Abbattuto il vecchio Cinema “Adriatico”, gran parte del popolo viestano si lasciò andare a manifestazioni di stupore, di meraviglia, di ammirazione per la riconquista, insperata ma provvisoria, di uno dei tratti costieri più attraenti dell’intera costa adriatica.
     In una calda sera del luglio 2003 con un volantino distribuito in mille copie, convinti dell’inestimabile valore culturale del luogo, osammo chiedere il recupero dell’area ai fini di conservare intatto il rilevante patrimonio ambientale, paesaggistico, architettonico e lo spostamento della nuova struttura, già progettata e appaltata, in un altro luogo.
     Sarebbe stata la prima volta che il nostro territorio, deturpato da decenni di speculazione edilizia, avvilito dai soliti interessi privati, afflitto da decisioni sbagliate prese da una classe politica spesso non all’altezza, venisse considerato come un bene primario di cui salvaguardare e tutelare le peculiarità.
     Restammo soli, anche divisi, per una battaglia che richiedeva forze titaniche e presi dallo scoramento rinunciammo a promuovere l’ennesima petizione.
Spesso inutilmente, in questi anni, ci siamo interrogati sulle motivazioni di quella chiara e percepita solitudine e sulle cause di quella dolorosa rinuncia ad agire.
Ed ecco la soluzione, improvvisa e sorprendente, materializzarsi sulla prima pagina de “Il Gargano Nuovo” di agosto con un articolo dal titolo “C’era il bello, una volta…..”
Ed è ad oggi l’unica delucidazione plausibile ed accettabile.
La nuova struttura è “un pugno nell’occhio” perché nulla si poteva e doveva realizzare in quel contesto storico e architettonico; nessun architetto in quell’area, ricca e pregiata così com’era, avrebbe potuto inserire una struttura moderna in armonia con passato e ambiente.
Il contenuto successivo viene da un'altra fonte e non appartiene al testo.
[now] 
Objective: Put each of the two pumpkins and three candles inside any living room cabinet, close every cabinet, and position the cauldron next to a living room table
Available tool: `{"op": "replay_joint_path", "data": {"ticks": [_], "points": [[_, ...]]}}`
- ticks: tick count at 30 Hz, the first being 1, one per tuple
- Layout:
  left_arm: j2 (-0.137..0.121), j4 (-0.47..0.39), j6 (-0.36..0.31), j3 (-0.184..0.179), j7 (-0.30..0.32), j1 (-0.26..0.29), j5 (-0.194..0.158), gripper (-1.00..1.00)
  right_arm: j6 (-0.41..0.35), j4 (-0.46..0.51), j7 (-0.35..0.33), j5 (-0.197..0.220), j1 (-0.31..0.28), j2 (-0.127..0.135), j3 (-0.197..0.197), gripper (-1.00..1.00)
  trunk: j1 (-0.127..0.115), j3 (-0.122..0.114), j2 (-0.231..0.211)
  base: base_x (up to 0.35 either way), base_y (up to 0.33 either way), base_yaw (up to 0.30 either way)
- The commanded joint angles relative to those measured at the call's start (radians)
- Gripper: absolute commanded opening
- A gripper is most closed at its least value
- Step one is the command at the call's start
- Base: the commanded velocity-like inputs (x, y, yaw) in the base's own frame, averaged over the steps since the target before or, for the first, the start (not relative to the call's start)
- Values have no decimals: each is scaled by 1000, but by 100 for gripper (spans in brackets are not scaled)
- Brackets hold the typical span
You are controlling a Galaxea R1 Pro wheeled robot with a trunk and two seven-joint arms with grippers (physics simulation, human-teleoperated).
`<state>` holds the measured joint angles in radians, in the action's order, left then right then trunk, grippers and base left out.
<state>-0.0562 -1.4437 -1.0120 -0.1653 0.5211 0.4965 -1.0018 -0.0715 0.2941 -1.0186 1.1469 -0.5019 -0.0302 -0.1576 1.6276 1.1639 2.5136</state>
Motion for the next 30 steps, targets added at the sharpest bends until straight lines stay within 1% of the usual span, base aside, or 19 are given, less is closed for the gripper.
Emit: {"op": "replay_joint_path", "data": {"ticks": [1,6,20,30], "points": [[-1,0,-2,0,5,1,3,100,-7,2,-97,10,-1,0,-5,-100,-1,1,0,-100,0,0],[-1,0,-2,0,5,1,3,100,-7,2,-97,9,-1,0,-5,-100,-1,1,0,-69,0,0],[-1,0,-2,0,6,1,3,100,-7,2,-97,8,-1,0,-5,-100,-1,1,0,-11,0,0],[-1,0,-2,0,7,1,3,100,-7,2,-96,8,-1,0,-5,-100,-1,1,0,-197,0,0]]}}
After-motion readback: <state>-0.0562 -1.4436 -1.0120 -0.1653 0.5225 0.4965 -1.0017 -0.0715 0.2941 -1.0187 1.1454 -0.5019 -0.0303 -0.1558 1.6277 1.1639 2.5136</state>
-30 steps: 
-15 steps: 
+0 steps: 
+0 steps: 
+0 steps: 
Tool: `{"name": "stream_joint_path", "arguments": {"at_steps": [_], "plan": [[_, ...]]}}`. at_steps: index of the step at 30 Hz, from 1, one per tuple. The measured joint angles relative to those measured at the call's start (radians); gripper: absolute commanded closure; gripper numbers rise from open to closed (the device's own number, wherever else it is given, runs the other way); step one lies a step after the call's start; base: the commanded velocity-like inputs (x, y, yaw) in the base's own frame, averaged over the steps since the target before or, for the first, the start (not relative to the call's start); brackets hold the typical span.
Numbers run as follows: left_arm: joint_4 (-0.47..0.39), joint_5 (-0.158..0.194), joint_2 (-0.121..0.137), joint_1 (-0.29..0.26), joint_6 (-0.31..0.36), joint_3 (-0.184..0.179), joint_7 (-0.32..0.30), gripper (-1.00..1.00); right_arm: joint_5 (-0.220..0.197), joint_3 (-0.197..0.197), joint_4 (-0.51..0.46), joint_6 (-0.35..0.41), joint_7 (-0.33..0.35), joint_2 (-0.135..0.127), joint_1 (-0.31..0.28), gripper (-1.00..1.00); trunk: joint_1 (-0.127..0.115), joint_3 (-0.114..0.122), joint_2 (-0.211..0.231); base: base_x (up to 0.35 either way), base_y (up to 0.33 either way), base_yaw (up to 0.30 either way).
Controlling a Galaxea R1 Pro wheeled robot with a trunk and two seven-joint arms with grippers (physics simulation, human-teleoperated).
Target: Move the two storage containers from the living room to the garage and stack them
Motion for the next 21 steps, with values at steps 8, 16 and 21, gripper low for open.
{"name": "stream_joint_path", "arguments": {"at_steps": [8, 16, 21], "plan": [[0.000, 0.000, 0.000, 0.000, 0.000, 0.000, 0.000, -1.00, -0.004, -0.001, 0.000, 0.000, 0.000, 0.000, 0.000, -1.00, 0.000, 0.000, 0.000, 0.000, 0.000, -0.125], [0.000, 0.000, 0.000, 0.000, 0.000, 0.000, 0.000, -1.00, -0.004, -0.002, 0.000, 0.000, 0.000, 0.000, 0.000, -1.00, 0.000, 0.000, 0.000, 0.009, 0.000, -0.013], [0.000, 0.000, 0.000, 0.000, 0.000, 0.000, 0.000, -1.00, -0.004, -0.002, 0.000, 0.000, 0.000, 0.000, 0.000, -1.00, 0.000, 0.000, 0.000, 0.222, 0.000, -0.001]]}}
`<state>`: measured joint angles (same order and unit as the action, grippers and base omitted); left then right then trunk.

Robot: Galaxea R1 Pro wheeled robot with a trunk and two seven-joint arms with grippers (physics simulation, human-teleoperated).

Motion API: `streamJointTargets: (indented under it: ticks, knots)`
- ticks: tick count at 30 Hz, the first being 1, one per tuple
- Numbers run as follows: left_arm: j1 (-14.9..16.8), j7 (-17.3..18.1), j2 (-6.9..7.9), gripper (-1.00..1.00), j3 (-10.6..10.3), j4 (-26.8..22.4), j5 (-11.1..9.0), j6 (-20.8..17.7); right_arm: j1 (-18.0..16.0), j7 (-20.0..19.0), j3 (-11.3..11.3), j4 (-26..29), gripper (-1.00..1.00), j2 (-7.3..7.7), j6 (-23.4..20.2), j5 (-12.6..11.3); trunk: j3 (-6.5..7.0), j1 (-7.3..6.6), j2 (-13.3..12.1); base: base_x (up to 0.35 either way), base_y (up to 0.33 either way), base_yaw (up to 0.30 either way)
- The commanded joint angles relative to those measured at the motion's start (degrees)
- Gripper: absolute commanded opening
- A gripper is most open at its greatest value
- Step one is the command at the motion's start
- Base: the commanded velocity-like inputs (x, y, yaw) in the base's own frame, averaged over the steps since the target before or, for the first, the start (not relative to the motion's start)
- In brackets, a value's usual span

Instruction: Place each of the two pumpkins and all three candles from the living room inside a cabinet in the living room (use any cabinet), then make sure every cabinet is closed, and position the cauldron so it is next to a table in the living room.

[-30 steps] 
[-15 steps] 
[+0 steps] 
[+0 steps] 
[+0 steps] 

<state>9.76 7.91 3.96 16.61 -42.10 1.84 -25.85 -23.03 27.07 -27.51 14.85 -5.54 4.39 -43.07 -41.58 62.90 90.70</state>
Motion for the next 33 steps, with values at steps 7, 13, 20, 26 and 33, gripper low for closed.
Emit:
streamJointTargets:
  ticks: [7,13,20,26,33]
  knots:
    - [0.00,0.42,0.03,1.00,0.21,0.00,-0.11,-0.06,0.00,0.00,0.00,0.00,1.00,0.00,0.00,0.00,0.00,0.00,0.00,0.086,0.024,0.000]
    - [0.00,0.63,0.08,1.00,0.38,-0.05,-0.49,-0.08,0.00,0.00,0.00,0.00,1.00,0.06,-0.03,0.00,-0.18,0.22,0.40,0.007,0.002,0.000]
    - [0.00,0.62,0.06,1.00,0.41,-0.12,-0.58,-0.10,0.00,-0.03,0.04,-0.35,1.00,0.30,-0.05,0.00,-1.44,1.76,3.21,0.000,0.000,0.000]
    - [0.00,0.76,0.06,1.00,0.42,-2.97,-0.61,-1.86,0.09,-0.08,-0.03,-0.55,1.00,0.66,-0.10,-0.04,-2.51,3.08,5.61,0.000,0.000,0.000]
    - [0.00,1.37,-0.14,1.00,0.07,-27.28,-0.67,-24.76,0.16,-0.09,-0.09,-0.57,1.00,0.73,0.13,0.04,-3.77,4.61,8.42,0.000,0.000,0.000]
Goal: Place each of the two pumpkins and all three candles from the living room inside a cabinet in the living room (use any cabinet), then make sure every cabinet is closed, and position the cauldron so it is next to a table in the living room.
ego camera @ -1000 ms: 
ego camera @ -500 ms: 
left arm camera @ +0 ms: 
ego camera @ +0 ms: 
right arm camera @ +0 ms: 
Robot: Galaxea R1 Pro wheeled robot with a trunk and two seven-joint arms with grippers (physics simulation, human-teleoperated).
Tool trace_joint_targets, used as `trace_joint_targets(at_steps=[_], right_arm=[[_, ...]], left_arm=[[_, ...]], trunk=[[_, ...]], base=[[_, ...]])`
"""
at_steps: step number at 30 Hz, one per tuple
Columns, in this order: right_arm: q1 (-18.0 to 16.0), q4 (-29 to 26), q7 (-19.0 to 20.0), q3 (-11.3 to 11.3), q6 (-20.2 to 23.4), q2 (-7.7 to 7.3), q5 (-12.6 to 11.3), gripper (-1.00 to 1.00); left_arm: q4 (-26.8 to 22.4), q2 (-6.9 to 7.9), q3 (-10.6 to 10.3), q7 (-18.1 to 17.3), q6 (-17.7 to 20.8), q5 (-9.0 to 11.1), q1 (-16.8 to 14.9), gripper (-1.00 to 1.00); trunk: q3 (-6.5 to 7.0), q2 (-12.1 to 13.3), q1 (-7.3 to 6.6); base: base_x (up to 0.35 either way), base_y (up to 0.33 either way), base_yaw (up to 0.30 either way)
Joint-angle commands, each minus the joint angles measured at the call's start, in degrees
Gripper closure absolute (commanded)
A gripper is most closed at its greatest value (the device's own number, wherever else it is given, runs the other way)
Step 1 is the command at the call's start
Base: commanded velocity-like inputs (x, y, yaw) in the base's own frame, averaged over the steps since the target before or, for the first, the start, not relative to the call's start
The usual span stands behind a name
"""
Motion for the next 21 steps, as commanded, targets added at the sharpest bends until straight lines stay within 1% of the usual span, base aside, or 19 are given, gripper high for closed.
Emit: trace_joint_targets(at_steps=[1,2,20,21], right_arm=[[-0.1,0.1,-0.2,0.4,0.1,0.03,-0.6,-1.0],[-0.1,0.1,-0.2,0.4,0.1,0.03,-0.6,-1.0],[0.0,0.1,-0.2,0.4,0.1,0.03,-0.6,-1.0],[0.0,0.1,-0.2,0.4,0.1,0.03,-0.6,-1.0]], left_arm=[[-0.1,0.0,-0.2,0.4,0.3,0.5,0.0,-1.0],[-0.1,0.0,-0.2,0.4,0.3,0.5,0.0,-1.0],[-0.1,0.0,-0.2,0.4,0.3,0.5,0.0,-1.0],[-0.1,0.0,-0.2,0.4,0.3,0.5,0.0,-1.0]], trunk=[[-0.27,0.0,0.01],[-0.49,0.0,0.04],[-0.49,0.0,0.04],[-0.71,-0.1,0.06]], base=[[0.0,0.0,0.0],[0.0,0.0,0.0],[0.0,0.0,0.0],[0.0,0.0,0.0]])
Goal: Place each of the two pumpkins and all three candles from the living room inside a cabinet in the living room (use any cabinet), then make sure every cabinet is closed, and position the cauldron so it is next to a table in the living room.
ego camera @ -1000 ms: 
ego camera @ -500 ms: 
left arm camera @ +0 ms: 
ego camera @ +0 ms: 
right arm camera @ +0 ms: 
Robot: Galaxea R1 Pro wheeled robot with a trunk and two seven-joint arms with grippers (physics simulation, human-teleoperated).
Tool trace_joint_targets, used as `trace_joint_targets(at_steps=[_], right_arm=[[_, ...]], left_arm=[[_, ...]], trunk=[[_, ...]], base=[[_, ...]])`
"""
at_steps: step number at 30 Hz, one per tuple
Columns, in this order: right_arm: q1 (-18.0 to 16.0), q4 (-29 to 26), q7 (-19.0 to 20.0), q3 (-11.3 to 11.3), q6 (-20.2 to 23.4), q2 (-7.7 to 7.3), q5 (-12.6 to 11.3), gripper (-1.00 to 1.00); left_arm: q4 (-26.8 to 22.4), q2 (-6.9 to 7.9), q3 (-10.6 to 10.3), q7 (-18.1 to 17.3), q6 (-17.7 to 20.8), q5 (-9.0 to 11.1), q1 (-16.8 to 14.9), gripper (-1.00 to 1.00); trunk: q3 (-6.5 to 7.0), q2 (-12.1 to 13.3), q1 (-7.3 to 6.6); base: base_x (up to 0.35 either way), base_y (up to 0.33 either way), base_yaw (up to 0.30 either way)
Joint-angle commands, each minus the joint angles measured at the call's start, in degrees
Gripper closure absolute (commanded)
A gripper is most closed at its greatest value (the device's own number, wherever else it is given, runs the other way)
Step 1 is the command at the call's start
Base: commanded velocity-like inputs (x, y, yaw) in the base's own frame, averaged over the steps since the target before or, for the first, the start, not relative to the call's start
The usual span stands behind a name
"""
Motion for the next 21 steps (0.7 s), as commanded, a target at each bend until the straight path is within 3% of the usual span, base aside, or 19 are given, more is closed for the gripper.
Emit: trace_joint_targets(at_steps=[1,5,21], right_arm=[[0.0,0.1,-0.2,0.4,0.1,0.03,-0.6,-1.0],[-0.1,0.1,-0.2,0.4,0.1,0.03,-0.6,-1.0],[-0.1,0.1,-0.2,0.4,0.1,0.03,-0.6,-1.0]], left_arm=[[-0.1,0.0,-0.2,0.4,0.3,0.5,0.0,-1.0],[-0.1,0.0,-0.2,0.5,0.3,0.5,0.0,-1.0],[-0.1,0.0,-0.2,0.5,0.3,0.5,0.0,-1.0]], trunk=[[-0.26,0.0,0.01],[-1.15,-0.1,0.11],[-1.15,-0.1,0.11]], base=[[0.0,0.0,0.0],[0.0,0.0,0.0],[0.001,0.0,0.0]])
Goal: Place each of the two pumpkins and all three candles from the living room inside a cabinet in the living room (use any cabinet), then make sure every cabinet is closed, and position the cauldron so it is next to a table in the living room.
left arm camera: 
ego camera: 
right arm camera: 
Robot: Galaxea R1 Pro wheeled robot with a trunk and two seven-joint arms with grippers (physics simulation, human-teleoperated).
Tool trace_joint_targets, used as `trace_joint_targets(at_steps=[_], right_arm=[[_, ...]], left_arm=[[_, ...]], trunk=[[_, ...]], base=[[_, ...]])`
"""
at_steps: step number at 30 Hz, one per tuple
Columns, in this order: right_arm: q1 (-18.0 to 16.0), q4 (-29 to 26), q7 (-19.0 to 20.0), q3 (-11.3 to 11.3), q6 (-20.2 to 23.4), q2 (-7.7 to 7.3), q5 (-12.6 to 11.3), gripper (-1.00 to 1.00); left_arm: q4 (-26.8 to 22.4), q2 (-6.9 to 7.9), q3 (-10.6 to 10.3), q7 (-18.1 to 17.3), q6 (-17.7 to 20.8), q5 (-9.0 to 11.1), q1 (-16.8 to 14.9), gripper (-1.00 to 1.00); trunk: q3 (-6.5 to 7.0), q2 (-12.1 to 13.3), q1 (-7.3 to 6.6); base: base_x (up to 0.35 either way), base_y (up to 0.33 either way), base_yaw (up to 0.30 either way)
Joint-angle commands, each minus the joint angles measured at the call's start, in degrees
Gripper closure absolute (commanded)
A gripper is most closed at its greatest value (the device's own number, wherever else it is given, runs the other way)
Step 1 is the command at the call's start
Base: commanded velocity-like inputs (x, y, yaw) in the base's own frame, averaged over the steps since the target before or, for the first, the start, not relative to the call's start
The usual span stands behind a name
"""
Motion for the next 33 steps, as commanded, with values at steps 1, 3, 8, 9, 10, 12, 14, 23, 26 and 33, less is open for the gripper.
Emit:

Si è voluto dimenticare la storia, negare le tradizioni, umiliare la natura, ferire il paesaggio con una struttura che sarebbe stata bellissima solo se posta in un contesto di edilizia nuova e moderna.
     “Dov’è Dio in questa nuova architettura?”, sembra chiedersi l’articolista. Perché Dio è nella storia, è nella tradizione, è laddove si rispetta l’uomo e il suo ambiente.
     Superare i limiti della natura umana, e le miserie e i mali da questi provocati, attraverso nuovi edifici che rinnegano storia, tradizioni, cultura, natura dei luoghi, sono d’accordo, è intellettualmente contestabile, confutabile, oppugnabile, certamente un rischio per il patrimonio culturale dell’umanità.
E’ nichilismo puro!
E perlomeno, ha ancora ragione il nostro informato e illuminato giornalista, “andavamo avvisati”.
L’Adriatico è la lezione definitiva affinché si possa ristabilire il buon senso e il gusto del “bello”a Vieste?
Sembra di no!
Giacché alla “Mancina”, a ridosso del mare, due parallelepipedi anonimi, informi,  grigi e dalla melanconica monotonia, più simili a scatole d’imballaggio, sono spuntati dal nulla con perfetta negazione del passato e decisa asimmetria rispetto alle forme geometriche naturali del luogo.
……tanto per non parlare del triste destino che incombe sulle Grotte di S. Nicola, autentico e non apprezzato luogo dell’anima del Meridione d’Italia.